Threading the Needle

Richard Press

J. Press, pp. 200, $34.95

Threading the Needle Vol. 2

Richard Press

J. Press, pp. 200, $39.50


What was the Ivy League Look? The past tense is necessary, because the phrase is almost certain to draw a blank. There’s no longer any distinctive mode of dress associated with America’s most famous colleges. Students there dress much like students everywhere in the world: a utilitarian combination of sneakers, denim, and hooded sweatshirts. “Preppy” is more likely to activate some visual and cultural associations. The term was brought to national attention by the 1970 novel and film Love Story, and came to denote a patrician combination of tweed, flannel, and warmly burnished leather. The hero, Oliver Barrett IV, defies his family to marry the working class woman he loves. Against the rapidly degenerating standards of the period, though, the film’s Oliver (played by Ryan O’Neal) looked like an old man, thickly bundled up for a winter of discontent rather than disrobed for a summer of love.

A few decades later, the term became both more commonplace and more polarizing. For buyers of how-to guides such as The Official Preppy Handbook, it was an invitation to a form of consumer activity that was simultaneously conservative and aspirational. Even more garish versions of what Oliver Barrett might have worn on winter break in Palm Beach were now available at every mall in America. For the audiences of the period’s exultant teen comedies, on the other hand, the preppy—or the diminutive “prep”—had become a stock villain.

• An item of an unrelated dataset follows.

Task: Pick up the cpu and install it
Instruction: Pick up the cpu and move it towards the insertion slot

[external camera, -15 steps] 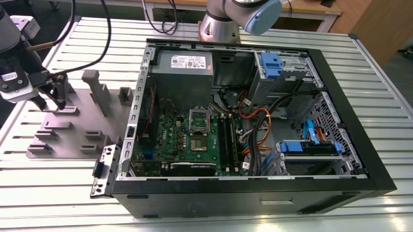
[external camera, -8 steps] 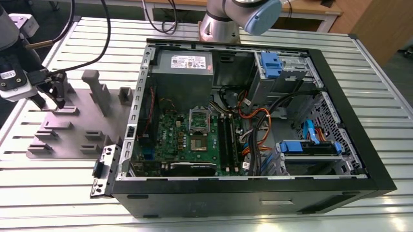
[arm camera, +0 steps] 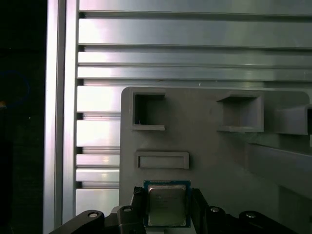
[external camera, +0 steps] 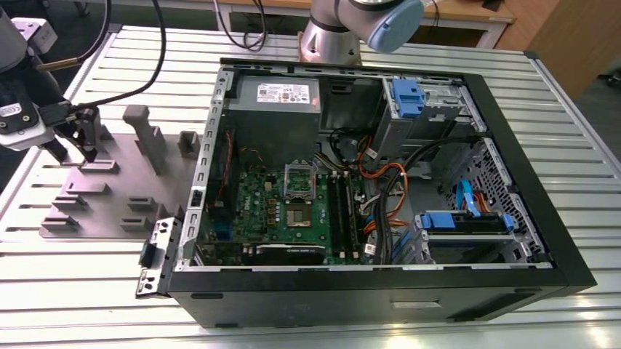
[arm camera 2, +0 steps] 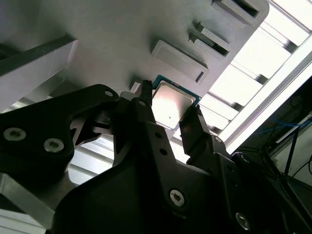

Rather than defying the expectations of his elders, he sought to impose them on everyone else. The fame of James Spader and other actors who specialized in portraying this character has long since receded. But the clothes they wore have never shaken that unpleasant reputation.

It’s a curious career for a look that began, essentially, as a gimmick. In 1902, Jacobi Press, a Jewish immigrant from Latvia, opened a tailoring and haberdashery business in New Haven. He was eager to differentiate himself from many rivals for the Yale student trade and specialized in clothes that were a touch softer and brighter than his competitors’ wares. This is how the Ivy League Look was born, although it didn’t coalesce aesthetically until the 1930s or break out of the college and boarding school market until the 1950s.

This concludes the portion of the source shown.